SOURCE DATA
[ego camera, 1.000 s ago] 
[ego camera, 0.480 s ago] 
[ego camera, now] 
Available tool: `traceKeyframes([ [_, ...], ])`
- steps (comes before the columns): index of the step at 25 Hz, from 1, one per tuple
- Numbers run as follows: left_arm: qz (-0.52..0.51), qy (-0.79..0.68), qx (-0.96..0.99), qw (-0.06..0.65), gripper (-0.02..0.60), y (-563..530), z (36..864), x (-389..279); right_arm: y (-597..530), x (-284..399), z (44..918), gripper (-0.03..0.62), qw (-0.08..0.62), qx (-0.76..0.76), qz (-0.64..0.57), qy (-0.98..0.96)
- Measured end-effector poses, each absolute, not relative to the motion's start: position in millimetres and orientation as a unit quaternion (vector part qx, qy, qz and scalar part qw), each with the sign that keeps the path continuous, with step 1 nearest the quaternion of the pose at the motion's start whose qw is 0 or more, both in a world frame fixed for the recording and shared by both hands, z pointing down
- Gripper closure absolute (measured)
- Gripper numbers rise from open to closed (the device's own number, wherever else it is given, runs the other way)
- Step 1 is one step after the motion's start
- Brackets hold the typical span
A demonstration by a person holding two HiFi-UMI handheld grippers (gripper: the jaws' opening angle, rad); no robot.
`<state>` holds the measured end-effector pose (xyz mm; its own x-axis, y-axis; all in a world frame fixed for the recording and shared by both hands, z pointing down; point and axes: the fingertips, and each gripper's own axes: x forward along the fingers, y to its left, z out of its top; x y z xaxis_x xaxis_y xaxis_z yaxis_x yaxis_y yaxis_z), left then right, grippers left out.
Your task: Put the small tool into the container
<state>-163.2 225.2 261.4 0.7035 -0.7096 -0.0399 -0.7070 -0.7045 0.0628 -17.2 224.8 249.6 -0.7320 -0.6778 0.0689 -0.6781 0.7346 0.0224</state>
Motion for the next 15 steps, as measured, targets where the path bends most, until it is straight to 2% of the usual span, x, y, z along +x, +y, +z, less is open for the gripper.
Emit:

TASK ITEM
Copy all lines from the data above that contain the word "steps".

FINAL ANSWER
- steps (comes before the columns): index of the step at 25 Hz, from 1, one per tuple
Motion for the next 15 steps, as measured, targets where the path bends most, until it is straight to 2% of the usual span, x, y, z along +x, +y, +z, less is open for the gripper.

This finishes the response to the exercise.